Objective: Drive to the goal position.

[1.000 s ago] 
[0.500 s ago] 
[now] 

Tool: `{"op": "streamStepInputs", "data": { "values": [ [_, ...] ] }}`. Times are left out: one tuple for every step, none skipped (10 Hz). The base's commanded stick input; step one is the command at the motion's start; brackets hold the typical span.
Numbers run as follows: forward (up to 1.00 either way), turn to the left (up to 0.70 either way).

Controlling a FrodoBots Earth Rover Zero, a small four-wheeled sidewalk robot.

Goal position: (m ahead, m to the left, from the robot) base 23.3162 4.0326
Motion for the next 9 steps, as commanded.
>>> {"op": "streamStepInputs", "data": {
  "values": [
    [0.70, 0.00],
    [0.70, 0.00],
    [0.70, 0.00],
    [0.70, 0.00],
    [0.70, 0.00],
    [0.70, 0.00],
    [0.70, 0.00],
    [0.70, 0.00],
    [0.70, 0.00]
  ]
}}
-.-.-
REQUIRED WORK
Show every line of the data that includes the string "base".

ANSWER
Tool: `{"op": "streamStepInputs", "data": { "values": [ [_, ...] ] }}`. Times are left out: one tuple for every step, none skipped (10 Hz). The base's commanded stick input; step one is the command at the motion's start; brackets hold the typical span.
Goal position: (m ahead, m to the left, from the robot) base 23.3162 4.0326

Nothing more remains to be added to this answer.